Imagine filmmaker Joseph Juhn’s surprise when his first encounter in Havana is with a very unexpected taxi driver: a middle-aged Korean Cuban woman. This fateful meeting eventually nags at Juhn’s curiosity more than mojitos or cigars, resulting in a remarkable documentary about the taxi driver’s father, an unsung hero with a larger-than-life name: Jeronimo Lim Kim. By tracing Jeronimo’s journey, Juhn probes Korean diaspora at its smallest and most farflung, affirming national identity while also wondering exactly what that means.
Mixing the easygoing pace of a travelogue with unpredictable twists, the film finds Jeronimo in interviews with scholars, Jeronimo’s lively family, present day Korean Cubans, and a treasure trove of archival footage. Handsome, charismatic Jeronimo is a son of slaves turned law student, revolutionary, compadre of Fidel Castro, and possible spy. We also meet prodigal son Jeronimo, who never imagined the liberated Korea he later visits as a long lost hero. And older, spiritual Jeronimo, who travels the island in a slowly crumbling car, mobilizing Korean Cubans for language schools, a written history, and official recognition.

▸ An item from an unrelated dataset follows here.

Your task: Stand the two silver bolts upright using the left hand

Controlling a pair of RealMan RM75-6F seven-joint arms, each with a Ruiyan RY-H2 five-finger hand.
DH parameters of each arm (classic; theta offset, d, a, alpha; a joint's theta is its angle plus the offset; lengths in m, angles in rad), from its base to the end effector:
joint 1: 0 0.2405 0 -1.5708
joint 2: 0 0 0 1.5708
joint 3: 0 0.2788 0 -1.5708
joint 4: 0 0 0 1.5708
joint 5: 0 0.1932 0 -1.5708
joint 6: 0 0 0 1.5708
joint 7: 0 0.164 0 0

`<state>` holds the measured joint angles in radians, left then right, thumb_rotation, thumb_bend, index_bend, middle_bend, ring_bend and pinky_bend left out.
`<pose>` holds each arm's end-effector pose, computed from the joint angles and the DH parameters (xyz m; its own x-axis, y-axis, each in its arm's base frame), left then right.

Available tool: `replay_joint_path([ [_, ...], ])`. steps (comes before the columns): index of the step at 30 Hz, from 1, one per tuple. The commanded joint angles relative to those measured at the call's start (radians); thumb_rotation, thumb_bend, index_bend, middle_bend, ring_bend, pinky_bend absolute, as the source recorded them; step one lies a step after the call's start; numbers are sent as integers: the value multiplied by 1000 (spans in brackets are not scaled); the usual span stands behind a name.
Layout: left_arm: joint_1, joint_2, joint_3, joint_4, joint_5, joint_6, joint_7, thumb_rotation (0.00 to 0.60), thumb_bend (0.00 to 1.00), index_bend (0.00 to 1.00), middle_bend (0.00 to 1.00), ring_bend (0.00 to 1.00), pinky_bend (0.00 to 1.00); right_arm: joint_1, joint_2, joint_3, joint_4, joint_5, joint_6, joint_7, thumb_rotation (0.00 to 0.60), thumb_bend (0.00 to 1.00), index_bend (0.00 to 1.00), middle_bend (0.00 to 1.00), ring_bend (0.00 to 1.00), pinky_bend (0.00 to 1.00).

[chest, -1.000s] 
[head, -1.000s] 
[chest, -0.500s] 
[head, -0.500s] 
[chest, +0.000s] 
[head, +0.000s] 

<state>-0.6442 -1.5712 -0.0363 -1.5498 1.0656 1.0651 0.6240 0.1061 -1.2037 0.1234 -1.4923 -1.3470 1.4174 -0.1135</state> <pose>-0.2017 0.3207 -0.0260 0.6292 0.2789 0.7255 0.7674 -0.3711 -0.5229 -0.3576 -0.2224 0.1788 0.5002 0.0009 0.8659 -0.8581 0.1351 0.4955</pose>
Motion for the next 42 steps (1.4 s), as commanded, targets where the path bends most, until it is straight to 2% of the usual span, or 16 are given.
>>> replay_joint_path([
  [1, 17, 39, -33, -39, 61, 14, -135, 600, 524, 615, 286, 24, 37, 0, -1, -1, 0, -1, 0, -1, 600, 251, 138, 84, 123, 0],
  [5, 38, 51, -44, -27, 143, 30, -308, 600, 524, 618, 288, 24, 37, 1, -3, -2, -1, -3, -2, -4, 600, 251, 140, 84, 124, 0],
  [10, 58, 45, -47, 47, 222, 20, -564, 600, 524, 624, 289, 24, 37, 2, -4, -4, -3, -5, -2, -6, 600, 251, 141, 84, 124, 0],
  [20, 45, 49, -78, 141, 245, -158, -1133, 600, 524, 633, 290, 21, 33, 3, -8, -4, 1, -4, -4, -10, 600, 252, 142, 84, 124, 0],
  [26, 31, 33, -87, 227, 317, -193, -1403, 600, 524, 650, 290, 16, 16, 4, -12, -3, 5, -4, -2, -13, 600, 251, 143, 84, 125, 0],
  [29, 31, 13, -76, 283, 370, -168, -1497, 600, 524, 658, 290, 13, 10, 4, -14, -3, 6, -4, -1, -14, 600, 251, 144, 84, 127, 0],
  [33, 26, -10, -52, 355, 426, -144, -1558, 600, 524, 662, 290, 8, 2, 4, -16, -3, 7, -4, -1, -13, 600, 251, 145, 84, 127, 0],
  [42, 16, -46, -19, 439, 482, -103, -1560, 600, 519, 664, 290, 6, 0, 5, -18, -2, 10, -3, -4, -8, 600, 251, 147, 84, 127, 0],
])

Juhn also traces the uncanny afterlife of the little-known history of Korean slavery in Latin America, a topic briefly explored in his Letter to My Children (SDAFF ‘18). This micro-community descended from a singular group of 300 Koreans who fled Mexico for Cuba in 1921, leaving surprising reunions wherever Juhn turns. In one moment he gets pulled down a dark alleyway by a stranger eager to introduce him to an old man singing the Korean anthem, bitterly refusing to acknowledge his now-divided homeland. At the original coastal landing point, he meets a group of Korean Cuban teens singing arirang along with K-pop. All of which serve as living proof of Jeronimo’s oft-claimed personhood: 100% Korean and 100% Cuban–the poetic mathematics of diaspora.